═══ EXERCISE DATA
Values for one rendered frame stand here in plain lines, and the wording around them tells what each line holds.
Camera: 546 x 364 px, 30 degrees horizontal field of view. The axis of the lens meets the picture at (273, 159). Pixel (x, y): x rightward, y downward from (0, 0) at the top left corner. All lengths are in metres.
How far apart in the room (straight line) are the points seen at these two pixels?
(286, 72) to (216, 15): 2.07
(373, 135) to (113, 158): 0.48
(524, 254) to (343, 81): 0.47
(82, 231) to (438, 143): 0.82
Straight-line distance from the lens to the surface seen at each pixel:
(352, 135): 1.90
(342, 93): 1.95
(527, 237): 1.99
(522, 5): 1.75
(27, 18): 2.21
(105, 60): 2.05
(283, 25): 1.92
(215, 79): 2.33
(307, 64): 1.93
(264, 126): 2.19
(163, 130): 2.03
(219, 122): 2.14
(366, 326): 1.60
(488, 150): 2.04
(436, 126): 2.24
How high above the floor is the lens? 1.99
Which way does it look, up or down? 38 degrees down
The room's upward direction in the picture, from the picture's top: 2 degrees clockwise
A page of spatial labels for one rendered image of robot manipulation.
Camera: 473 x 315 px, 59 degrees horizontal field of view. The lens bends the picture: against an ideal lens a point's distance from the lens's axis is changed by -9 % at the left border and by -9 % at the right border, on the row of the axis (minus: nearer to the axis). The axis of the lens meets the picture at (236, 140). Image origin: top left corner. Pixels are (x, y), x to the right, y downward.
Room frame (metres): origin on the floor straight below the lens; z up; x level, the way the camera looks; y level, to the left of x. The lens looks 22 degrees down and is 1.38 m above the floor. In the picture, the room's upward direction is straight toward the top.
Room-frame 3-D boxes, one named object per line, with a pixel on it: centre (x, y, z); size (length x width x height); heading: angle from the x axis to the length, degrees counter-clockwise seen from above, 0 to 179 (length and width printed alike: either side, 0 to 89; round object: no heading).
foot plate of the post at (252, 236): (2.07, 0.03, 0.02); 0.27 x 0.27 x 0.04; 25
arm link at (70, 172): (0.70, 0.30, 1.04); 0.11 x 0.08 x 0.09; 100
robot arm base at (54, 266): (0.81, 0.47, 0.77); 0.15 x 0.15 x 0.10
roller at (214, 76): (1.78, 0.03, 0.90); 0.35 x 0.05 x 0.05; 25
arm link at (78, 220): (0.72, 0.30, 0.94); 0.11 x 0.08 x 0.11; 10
══════
### WHAT IS NEEDED:
All the records, from the first line to the last: repeat them exactly.

### YOUR SOLUTION:
Values for one rendered frame stand here in plain lines, and the wording around them tells what each line holds.
Camera: 546 x 364 px, 30 degrees horizontal field of view. The axis of the lens meets the picture at (273, 159). Pixel (x, y): x rightward, y downward from (0, 0) at the top left corner. All lengths are in metres.
How far apart in the room (straight line) are the points seen at these two pixels?
(286, 72) to (216, 15): 2.07
(373, 135) to (113, 158): 0.48
(524, 254) to (343, 81): 0.47
(82, 231) to (438, 143): 0.82
Straight-line distance from the lens to the surface seen at each pixel:
(352, 135): 1.90
(342, 93): 1.95
(527, 237): 1.99
(522, 5): 1.75
(27, 18): 2.21
(105, 60): 2.05
(283, 25): 1.92
(215, 79): 2.33
(307, 64): 1.93
(264, 126): 2.19
(163, 130): 2.03
(219, 122): 2.14
(366, 326): 1.60
(488, 150): 2.04
(436, 126): 2.24
How high above the floor is the lens? 1.99
Which way does it look, up or down? 38 degrees down
The room's upward direction in the picture, from the picture's top: 2 degrees clockwise
A page of spatial labels for one rendered image of robot manipulation.
Camera: 473 x 315 px, 59 degrees horizontal field of view. The lens bends the picture: against an ideal lens a point's distance from the lens's axis is changed by -9 % at the left border and by -9 % at the right border, on the row of the axis (minus: nearer to the axis). The axis of the lens meets the picture at (236, 140). Image origin: top left corner. Pixels are (x, y), x to the right, y downward.
Room frame (metres): origin on the floor straight below the lens; z up; x level, the way the camera looks; y level, to the left of x. The lens looks 22 degrees down and is 1.38 m above the floor. In the picture, the room's upward direction is straight toward the top.
Room-frame 3-D boxes, one named object per line, with a pixel on it: centre (x, y, z); size (length x width x height); heading: angle from the x axis to the length, degrees counter-clockwise seen from above, 0 to 179 (length and width printed alike: either side, 0 to 89; round object: no heading).
foot plate of the post at (252, 236): (2.07, 0.03, 0.02); 0.27 x 0.27 x 0.04; 25
arm link at (70, 172): (0.70, 0.30, 1.04); 0.11 x 0.08 x 0.09; 100
robot arm base at (54, 266): (0.81, 0.47, 0.77); 0.15 x 0.15 x 0.10
roller at (214, 76): (1.78, 0.03, 0.90); 0.35 x 0.05 x 0.05; 25
arm link at (78, 220): (0.72, 0.30, 0.94); 0.11 x 0.08 x 0.11; 10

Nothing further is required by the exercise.